0000 XXXXXXXXX XXXXXXXXXX, XXXXX 000X
XXXXXXXX XXXX, XXXXXXXX 00000
October 3, 1997
The CIT Group/Equipment Financing, Inc.
0000 Xxxxxx xx xxx Xxxxxxxx
Xxx Xxxx, Xxx Xxxx 00000
Attention: Xxxxxx XxXxxxx
Gentlemen:
This letter (this "Letter"), when executed and delivered by
The CIT Group/Equipment Financing, Inc. ("CIT" or "you") will constitute a
binding agreement between CIT and Bayard Drilling Technologies, Inc. ("Bayard")
to consummate the transactions hereinafter described.

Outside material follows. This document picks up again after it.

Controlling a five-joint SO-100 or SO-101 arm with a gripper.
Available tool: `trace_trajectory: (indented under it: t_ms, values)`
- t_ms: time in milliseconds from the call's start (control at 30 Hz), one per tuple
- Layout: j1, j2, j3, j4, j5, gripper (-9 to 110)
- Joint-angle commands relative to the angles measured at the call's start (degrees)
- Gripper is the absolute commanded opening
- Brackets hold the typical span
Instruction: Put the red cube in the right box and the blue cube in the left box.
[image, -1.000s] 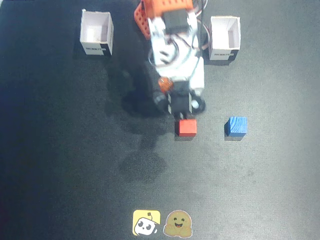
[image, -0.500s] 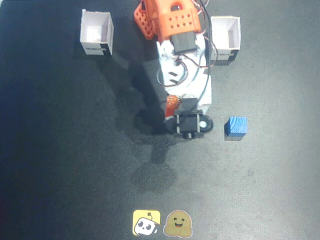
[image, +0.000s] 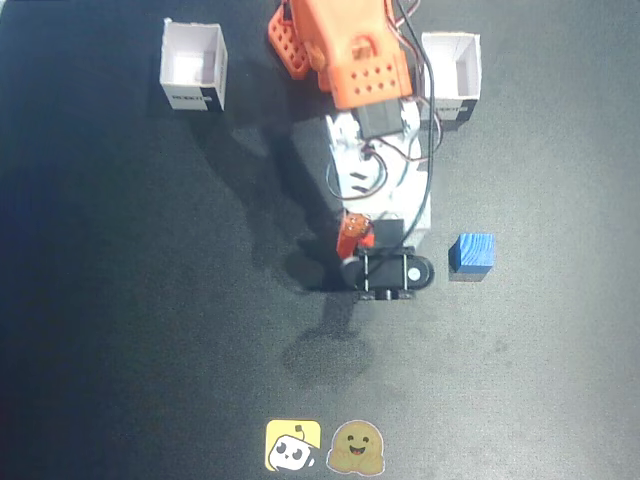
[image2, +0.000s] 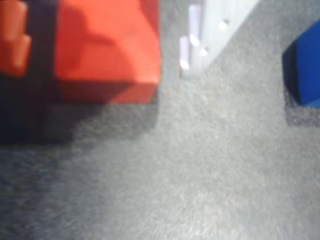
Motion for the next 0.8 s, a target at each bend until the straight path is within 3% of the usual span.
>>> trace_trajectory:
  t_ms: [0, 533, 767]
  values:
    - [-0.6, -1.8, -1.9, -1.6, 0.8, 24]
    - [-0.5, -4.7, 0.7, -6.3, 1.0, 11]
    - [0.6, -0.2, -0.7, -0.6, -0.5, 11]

1. Exercise of Warrant. At the Closing (as hereinafter
defined), CIT shall exercise in full the Warrant issued to CIT on December 13,
1996 representing the current right to purchase up to 300,000 shares of Common
Stock, par value $.01 per share ("Common Stock"), of Bayard at a purchase price
per share of $8.00. Notwithstanding any provisions of the Warrant to the
contrary, at the Closing, in order to exercise the Warrant in full, CIT shall
surrender to Bayard the original instrument representing the Warrant, together
with the completed subscription form attached thereto, and, in consideration
therefor, Bayard shall deliver to CIT certificates representing an aggregate of
150,000 shares of Common Stock (the "Warrant Shares").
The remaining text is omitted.